ChemImage, one of the world’s leading chemical and biological imaging technology solutions companies, is set to help generic drug makers become the first to achieve bioequivalence for nasal spray suspensions and inhalation products by providing a faster and more accurate way to determine drug particle size distribution in a drug product.
Generic Drug Makers Seeking “First-to-File” Status with the FDA can now Utilise Emerging Bioequivalence Technology
According to Thomas Voigt, Ph.D., Executive Vice President of ChemImage, generic companies are looking to improve their time-to-market, particularly through better technology. The payoff is a faster, more accurate and safe way to achieve generic drug approval and sales.

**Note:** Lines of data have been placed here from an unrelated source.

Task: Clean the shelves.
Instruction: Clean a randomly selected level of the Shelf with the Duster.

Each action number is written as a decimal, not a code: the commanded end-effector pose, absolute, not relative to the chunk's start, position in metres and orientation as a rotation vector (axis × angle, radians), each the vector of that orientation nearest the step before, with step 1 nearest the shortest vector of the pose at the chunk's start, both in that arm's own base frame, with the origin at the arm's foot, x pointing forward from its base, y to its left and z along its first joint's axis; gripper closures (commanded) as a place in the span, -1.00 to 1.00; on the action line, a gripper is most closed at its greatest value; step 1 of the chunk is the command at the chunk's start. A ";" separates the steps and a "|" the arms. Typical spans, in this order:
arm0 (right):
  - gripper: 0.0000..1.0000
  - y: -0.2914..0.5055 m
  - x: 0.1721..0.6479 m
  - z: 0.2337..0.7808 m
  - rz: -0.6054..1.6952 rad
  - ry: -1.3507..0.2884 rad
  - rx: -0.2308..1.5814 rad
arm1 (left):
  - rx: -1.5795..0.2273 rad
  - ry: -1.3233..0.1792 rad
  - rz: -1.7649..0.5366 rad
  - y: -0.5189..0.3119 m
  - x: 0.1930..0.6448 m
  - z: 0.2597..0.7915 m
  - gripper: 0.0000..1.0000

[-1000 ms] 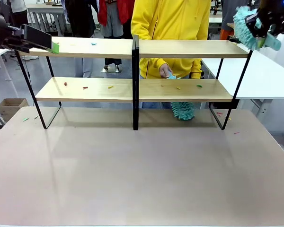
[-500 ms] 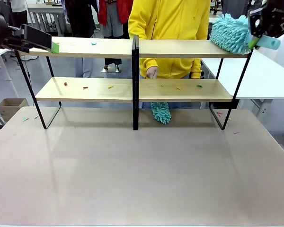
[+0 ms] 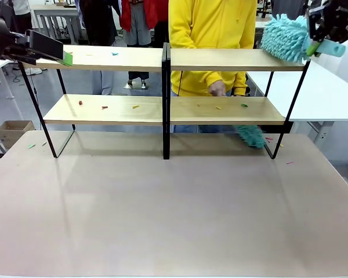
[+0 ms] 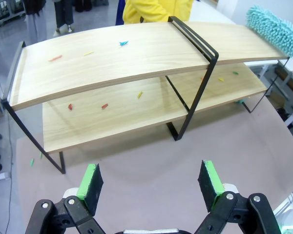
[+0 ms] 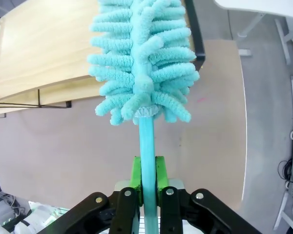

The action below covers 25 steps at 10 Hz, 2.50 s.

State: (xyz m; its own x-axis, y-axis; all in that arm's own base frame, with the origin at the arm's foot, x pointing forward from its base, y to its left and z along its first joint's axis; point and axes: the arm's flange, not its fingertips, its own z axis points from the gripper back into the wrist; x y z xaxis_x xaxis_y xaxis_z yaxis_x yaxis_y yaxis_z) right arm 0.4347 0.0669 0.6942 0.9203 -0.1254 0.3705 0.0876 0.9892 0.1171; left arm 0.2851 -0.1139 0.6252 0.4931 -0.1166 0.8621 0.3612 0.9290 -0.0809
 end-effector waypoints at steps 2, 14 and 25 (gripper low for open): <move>0.75 0.093 0.447 0.713 -0.245 -0.335 0.076 | -0.267 -1.017 -0.294 -0.113 0.285 0.625 -1.00; 0.75 0.101 0.464 0.699 -0.338 -0.333 0.102 | -0.267 -1.017 -0.294 -0.113 0.285 0.625 -1.00; 0.75 -0.178 0.273 0.792 0.429 -0.313 0.731 | -0.267 -1.017 -0.294 -0.113 0.285 0.625 -1.00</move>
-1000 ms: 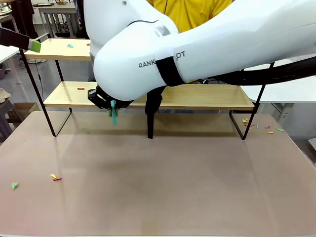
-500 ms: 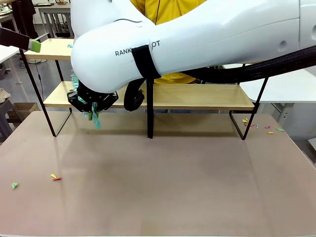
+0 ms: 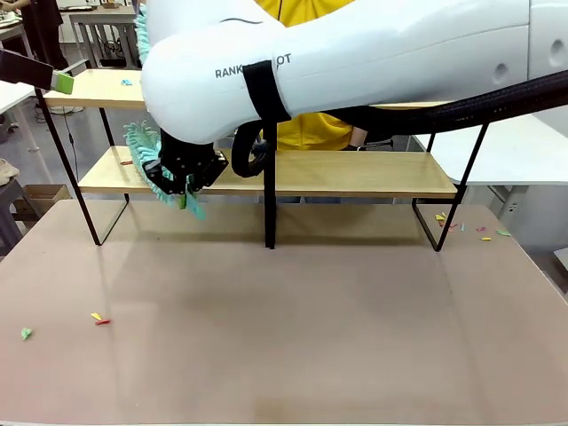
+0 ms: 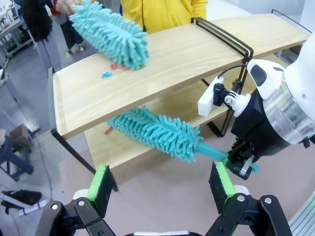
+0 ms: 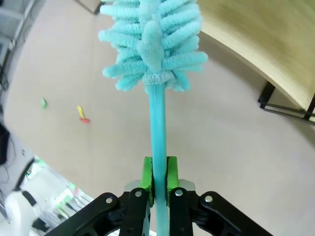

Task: Clean the shelves.
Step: Clean another randomly selected level of the Shelf with the Duster.

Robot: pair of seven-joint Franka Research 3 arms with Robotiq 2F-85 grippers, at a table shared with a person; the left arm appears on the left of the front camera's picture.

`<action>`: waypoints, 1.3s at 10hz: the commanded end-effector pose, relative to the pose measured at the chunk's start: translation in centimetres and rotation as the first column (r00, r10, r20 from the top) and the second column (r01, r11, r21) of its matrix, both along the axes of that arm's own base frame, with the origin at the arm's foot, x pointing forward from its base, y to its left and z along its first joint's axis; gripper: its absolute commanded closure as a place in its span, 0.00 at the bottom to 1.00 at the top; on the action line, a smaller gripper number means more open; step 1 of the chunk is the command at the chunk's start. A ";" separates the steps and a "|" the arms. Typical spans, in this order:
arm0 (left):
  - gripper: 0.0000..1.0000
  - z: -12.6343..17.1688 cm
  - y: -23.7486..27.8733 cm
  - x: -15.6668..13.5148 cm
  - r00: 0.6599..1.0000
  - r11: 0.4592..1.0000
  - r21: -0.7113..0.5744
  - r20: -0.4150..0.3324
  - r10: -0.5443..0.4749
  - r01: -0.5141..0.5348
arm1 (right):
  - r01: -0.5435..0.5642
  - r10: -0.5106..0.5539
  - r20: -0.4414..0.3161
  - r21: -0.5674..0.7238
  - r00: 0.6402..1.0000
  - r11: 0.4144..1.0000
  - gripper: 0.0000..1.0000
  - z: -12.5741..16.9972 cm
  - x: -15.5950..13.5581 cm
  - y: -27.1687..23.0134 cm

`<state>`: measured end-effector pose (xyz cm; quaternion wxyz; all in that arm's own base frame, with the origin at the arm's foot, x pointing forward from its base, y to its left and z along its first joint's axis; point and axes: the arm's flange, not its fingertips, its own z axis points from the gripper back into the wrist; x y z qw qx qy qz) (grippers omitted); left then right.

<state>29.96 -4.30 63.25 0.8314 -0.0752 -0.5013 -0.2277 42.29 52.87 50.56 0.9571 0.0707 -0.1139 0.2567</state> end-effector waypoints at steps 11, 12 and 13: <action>0.00 -0.1 0.0 0.0 1.000 1.000 0.000 0.006 0.004 -0.004 | -0.702 0.721 -0.241 0.174 0.650 0.691 0.87 4.3 -1.7 -14.9; 0.00 -0.1 0.0 0.0 1.000 1.000 0.000 0.006 0.004 -0.004 | -0.690 0.709 -0.237 0.172 0.664 0.703 0.87 4.5 -1.9 -16.1; 0.00 -0.1 0.0 0.0 1.000 1.000 0.000 0.006 0.004 -0.004 | -0.665 0.685 -0.244 0.171 0.686 0.727 0.87 5.4 -2.5 -19.1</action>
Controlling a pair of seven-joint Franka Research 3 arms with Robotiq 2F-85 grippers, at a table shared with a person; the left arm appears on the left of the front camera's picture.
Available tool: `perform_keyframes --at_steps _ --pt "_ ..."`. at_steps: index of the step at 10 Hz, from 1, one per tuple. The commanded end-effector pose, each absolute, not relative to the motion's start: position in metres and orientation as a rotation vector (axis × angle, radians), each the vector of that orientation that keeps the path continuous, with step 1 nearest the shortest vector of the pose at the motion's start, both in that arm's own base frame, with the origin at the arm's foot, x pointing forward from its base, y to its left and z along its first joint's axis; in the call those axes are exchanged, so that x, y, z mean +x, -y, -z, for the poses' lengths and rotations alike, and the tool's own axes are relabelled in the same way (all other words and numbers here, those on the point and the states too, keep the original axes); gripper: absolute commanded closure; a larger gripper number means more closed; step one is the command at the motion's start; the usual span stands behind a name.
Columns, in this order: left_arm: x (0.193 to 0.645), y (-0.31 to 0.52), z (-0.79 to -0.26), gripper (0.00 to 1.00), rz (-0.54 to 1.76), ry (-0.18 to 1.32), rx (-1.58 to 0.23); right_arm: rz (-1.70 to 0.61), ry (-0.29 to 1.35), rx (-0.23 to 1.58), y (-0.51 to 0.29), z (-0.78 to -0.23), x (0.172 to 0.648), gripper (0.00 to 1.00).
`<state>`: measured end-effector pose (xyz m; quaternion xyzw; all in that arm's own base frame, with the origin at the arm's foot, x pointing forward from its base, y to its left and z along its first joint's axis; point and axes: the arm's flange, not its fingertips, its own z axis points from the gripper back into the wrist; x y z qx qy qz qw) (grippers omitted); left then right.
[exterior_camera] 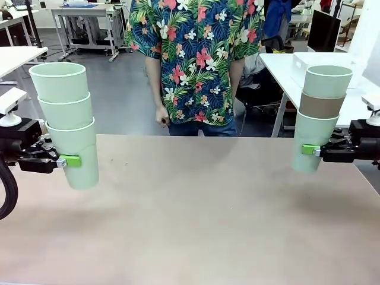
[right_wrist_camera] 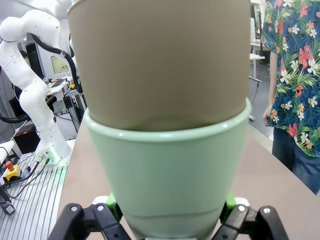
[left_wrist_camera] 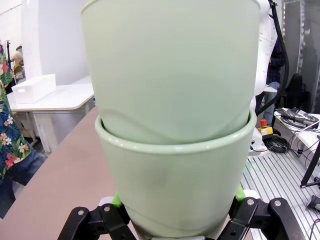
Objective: Stack the cups and store them in the basket.
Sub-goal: Place the stack of Reusable plastic cups into the Pantry Basket.
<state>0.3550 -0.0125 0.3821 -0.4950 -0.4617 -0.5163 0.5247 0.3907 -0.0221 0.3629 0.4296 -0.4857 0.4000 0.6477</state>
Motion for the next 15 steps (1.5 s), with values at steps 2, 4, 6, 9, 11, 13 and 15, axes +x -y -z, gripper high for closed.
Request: perform_keyframes --at_steps 2,4,6,9,11,13,15 --pt "0.354 0.014 -0.3872 0.14 1.233 1.099 -1.19 -0.914 1.113 0.972 0.022 -0.3662 0.3909 0.15" --pt "0.354 0.014 -0.3872 0.14 1.233 1.099 -1.19 -0.914 1.113 0.972 0.022 -0.3662 0.3909 0.15" --pt "0.354 0.014 -0.3872 0.14 1.233 1.099 -1.19 -0.914 1.113 0.972 0.022 -0.3662 0.3909 0.15" --pt "0.354 0.014 -0.3872 0.14 1.233 1.099 -1.19 -0.914 1.113 0.972 0.022 -0.3662 0.3909 0.15" --pt "0.354 0.014 -0.3872 0.14 1.233 1.099 -1.19 -0.914 1.113 0.972 0.022 -0.3662 0.3909 0.15" --pt "0.354 0.014 -0.3872 0.14 1.233 1.099 -1.19 -0.914 1.113 0.972 0.022 -0.3662 0.3909 0.15" --pt "0.354 0.014 -0.3872 0.14 1.233 1.099 -1.19 -0.914 1.113 0.972 0.022 -0.3662 0.3909 0.15"
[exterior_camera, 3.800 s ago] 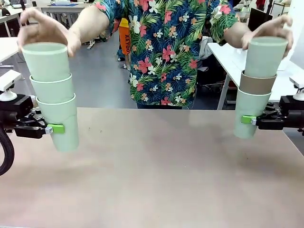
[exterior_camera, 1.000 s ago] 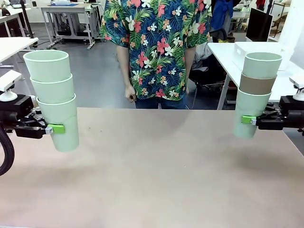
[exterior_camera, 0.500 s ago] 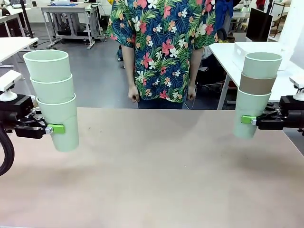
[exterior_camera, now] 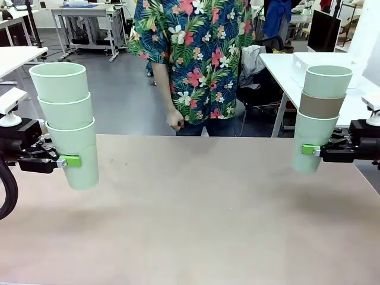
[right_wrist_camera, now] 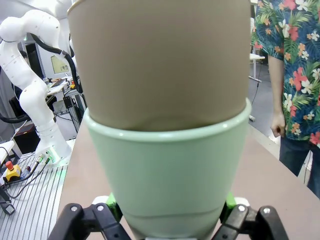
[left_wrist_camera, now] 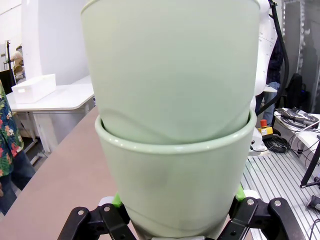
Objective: Stack the cups and store them in the basket.
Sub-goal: Place the stack of Reusable plastic cups into the Pantry Basket.
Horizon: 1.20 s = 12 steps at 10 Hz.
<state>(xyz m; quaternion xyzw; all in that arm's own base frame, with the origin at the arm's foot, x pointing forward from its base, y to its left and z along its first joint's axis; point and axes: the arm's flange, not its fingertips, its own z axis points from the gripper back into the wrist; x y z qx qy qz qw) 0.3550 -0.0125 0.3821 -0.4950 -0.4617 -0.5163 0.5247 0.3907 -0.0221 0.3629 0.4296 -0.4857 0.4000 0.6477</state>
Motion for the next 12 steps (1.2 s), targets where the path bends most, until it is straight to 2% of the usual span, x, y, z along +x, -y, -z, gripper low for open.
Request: perform_keyframes --at_steps 1,12 --pt "0.354 0.014 -0.3872 0.14 1.233 1.099 -1.19 -0.914 1.113 0.972 0.022 -0.3662 0.3909 0.15" --pt "0.354 0.014 -0.3872 0.14 1.233 1.099 -1.19 -0.914 1.113 0.972 0.022 -0.3662 0.3909 0.15"
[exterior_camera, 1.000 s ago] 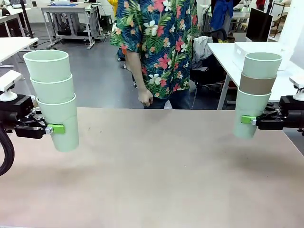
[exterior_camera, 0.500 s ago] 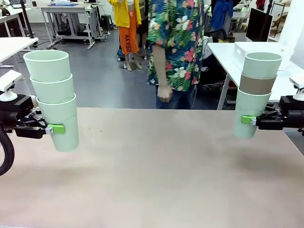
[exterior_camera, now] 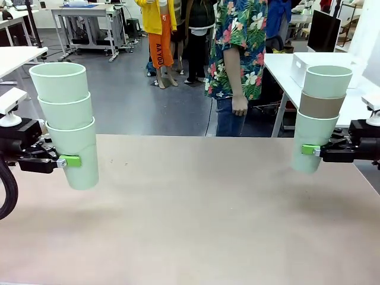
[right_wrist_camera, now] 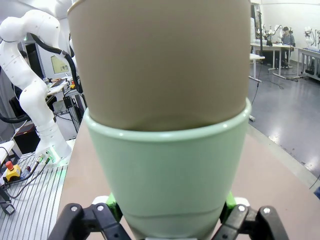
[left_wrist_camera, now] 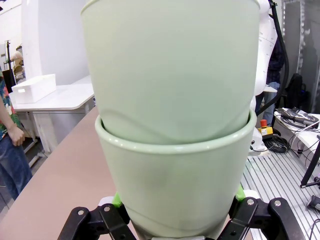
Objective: Stack the cups and store them in the basket.
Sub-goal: Place the stack of Reusable plastic cups into the Pantry Basket.
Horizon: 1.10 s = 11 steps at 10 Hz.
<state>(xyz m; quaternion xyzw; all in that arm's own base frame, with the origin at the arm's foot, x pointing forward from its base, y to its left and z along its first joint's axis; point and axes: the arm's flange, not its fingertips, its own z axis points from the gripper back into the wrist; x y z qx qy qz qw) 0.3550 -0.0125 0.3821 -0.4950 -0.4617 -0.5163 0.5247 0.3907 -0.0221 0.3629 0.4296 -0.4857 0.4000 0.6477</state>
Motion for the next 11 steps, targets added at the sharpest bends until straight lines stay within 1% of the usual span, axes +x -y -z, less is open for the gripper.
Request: perform_keyframes --at_steps 1,11 --pt "0.354 0.014 -0.3872 0.14 1.233 1.099 -1.19 -0.914 1.113 0.972 0.022 -0.3662 0.3909 0.15" --pt "0.354 0.014 -0.3872 0.14 1.233 1.099 -1.19 -0.914 1.113 0.972 0.022 -0.3662 0.3909 0.15"
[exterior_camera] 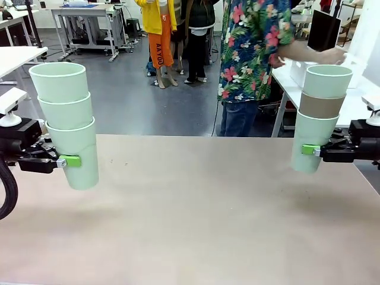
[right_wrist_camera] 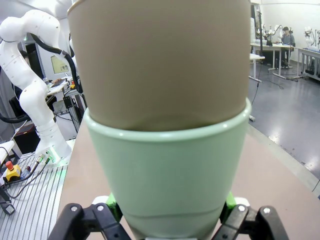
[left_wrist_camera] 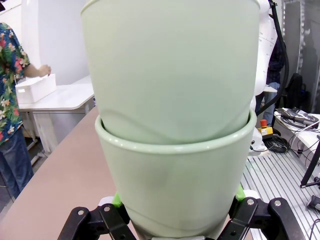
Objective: Stack the cups and store them in the basket.
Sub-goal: Place the stack of Reusable plastic cups into the Pantry Basket.
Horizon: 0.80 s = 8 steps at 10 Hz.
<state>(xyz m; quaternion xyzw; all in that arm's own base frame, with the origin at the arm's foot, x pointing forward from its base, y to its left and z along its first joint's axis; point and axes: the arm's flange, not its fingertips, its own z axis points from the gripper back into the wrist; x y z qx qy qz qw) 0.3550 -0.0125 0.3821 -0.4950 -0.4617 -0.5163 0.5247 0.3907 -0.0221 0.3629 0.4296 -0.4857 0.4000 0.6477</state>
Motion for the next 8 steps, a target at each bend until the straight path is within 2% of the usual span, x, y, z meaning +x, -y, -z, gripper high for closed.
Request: perform_keyframes --at_steps 1,8 --pt "0.354 0.014 -0.3872 0.14 1.233 1.099 -1.19 -0.914 1.113 0.972 0.022 -0.3662 0.3909 0.15" --pt "0.354 0.014 -0.3872 0.14 1.233 1.099 -1.19 -0.914 1.113 0.972 0.022 -0.3662 0.3909 0.15"
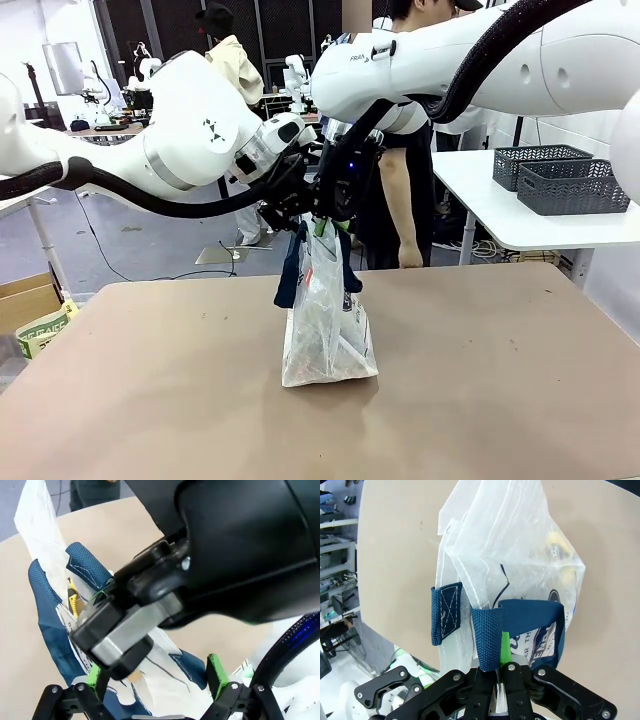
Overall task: Transfer purchased items from the store into the shopping bag.
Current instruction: Move the Reusable shopping bag to the right side of the table.
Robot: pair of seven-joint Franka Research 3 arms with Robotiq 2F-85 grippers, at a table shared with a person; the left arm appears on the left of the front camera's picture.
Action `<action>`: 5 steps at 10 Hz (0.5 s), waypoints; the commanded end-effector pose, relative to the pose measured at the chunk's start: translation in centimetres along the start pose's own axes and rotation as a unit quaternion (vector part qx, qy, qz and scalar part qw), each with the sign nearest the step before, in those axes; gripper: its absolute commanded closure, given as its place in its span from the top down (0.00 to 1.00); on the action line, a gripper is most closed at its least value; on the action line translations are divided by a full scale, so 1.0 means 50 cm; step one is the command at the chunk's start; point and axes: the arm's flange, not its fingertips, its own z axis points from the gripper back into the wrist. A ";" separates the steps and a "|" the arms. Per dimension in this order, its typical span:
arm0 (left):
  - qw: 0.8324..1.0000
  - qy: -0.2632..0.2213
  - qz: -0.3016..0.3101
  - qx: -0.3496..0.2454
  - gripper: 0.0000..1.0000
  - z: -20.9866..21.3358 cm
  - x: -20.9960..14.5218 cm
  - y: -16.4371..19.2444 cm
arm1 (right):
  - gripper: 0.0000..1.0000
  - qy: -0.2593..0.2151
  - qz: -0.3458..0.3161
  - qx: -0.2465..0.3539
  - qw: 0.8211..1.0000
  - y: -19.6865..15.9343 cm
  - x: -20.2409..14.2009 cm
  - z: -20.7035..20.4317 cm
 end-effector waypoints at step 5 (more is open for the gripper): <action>0.999 0.026 -0.003 0.023 0.62 -0.006 0.021 0.011 | 0.00 0.014 -0.004 0.018 1.000 -0.007 0.008 -0.009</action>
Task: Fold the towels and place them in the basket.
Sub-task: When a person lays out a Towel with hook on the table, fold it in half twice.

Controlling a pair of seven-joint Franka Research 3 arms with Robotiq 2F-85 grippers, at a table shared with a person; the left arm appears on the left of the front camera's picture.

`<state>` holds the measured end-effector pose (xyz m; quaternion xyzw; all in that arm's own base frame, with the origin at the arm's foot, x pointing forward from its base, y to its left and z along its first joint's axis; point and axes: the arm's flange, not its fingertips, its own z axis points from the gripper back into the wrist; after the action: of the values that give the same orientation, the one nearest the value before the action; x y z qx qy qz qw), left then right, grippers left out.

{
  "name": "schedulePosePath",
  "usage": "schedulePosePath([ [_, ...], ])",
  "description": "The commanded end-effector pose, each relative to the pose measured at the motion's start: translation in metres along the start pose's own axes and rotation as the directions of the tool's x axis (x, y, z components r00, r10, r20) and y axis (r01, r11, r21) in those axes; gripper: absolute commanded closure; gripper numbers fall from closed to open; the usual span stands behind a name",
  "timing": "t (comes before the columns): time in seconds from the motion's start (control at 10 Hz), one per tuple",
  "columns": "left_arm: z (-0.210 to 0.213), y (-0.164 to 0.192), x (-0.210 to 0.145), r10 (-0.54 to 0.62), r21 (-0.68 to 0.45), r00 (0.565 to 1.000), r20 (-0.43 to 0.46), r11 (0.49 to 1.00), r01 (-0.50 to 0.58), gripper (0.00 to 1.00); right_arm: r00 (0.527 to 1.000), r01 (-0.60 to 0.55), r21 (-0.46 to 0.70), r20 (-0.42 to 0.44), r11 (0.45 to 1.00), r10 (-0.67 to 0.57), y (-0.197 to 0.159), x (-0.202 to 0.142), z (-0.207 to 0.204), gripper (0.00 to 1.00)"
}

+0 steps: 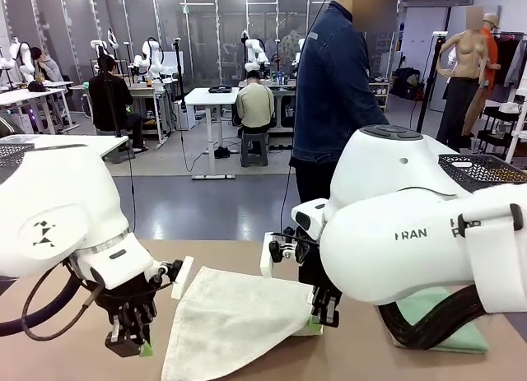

Utilizing ChemImage’s FALCON II™ Wide-Field Raman Chemical Imaging System, generic drug manufacturers can perform chemical imaging of particles in droplets to distinguish the chemical identity, particle size distribution of drug and other substances, aggregation, and the correlation about the location of the material in the formulation.
ChemImage’s laboratory services utilize the Falcon II system to enable generic drug developers to obtain drug particle sizing of nasal spray suspension, something drug makers have been unable to achieve in the past as part of bioequivalence testing.
In the near-term, ChemImage will work with generic drug manufacturers to lower their risk when going into clinical trials by providing them with additional bioequivalency data. Drug developers and formulators can utilize Raman Chemical Imaging technology and services to perform in vitro drug particle size distribution measurements, as well as understand the stability of the formulation by assessing aggregates.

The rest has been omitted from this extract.